Your goal: Write out exactly the lines of the entries below from the one holding "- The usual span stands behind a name" to the one holding "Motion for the", inclusive, and leave out all other lines.

Collection entries:
*** Begin section ***
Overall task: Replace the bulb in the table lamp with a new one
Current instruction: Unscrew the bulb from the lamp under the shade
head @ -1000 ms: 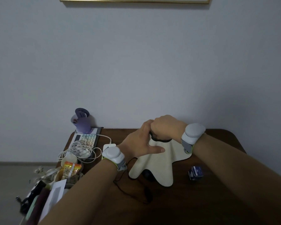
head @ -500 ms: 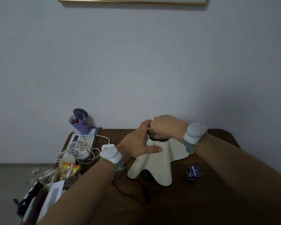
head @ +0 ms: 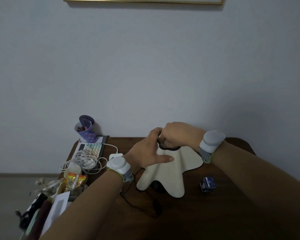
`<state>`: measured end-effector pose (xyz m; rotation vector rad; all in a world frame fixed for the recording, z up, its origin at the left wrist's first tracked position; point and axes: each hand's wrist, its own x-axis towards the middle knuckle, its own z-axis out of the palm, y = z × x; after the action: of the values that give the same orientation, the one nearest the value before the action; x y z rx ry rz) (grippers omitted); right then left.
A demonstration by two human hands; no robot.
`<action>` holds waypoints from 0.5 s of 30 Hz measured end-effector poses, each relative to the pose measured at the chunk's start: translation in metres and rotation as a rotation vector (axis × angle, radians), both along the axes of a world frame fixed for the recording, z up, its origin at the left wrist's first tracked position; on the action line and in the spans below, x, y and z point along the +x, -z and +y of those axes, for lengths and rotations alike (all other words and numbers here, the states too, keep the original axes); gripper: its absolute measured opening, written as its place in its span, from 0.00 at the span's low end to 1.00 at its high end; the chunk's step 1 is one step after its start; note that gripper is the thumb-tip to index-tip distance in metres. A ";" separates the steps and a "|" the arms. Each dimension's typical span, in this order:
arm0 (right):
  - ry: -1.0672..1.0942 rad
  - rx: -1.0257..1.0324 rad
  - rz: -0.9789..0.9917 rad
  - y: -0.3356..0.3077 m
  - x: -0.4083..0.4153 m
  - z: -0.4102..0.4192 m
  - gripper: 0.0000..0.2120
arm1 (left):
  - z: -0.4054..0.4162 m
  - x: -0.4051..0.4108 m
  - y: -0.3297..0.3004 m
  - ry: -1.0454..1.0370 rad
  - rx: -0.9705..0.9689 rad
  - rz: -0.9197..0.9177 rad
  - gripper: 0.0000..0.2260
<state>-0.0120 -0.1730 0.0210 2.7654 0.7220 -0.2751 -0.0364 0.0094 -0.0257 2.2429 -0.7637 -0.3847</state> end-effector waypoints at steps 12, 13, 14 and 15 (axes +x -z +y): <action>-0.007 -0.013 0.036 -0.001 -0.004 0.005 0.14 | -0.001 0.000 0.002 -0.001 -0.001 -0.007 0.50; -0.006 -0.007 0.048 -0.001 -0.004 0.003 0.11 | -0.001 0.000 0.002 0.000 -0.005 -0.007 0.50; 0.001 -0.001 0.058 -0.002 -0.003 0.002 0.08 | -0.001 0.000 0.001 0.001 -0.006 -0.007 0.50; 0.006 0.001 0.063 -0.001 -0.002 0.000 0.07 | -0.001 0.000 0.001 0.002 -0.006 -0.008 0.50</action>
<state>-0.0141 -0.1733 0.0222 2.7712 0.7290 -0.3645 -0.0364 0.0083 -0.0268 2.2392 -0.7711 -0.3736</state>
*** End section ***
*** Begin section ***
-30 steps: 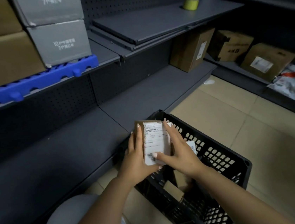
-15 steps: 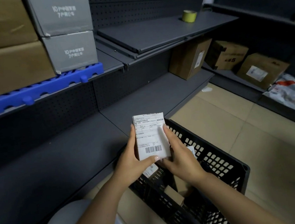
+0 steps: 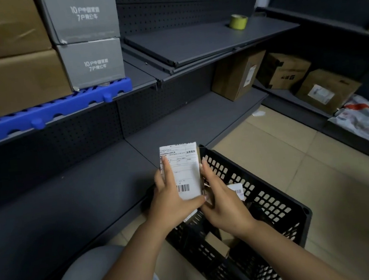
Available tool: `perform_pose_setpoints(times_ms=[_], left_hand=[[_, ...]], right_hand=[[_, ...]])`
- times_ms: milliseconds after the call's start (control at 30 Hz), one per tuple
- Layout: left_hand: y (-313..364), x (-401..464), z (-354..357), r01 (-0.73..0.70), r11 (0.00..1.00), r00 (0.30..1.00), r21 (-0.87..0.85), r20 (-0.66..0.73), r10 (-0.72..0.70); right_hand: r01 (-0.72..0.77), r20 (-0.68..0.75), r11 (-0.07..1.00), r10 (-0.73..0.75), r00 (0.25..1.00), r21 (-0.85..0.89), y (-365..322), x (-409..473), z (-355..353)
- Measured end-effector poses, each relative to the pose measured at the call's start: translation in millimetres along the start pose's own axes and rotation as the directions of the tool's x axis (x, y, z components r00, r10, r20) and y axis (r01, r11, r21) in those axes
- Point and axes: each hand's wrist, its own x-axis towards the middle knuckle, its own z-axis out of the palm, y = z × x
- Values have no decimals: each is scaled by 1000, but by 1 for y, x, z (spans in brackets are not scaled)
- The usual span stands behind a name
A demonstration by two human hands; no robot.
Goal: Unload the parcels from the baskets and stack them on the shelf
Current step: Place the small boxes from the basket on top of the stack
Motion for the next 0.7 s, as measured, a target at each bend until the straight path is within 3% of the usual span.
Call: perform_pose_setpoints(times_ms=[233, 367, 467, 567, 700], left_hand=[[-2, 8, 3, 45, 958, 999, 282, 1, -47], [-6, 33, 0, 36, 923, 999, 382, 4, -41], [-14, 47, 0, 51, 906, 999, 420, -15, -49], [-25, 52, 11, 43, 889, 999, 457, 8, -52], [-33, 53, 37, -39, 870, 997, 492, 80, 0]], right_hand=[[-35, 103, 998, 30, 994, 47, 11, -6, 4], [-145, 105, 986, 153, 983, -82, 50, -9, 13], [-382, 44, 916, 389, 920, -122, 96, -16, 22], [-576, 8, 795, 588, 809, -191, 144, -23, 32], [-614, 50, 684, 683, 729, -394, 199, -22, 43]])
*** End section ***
Response area:
- The usual span stands behind a name
A demonstration by two human hands; no robot.
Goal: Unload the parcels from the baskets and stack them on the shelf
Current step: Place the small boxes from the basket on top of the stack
Motion for the next 0.7 s, as measured, a target at each bend until the straight path is within 3% of the usual span.

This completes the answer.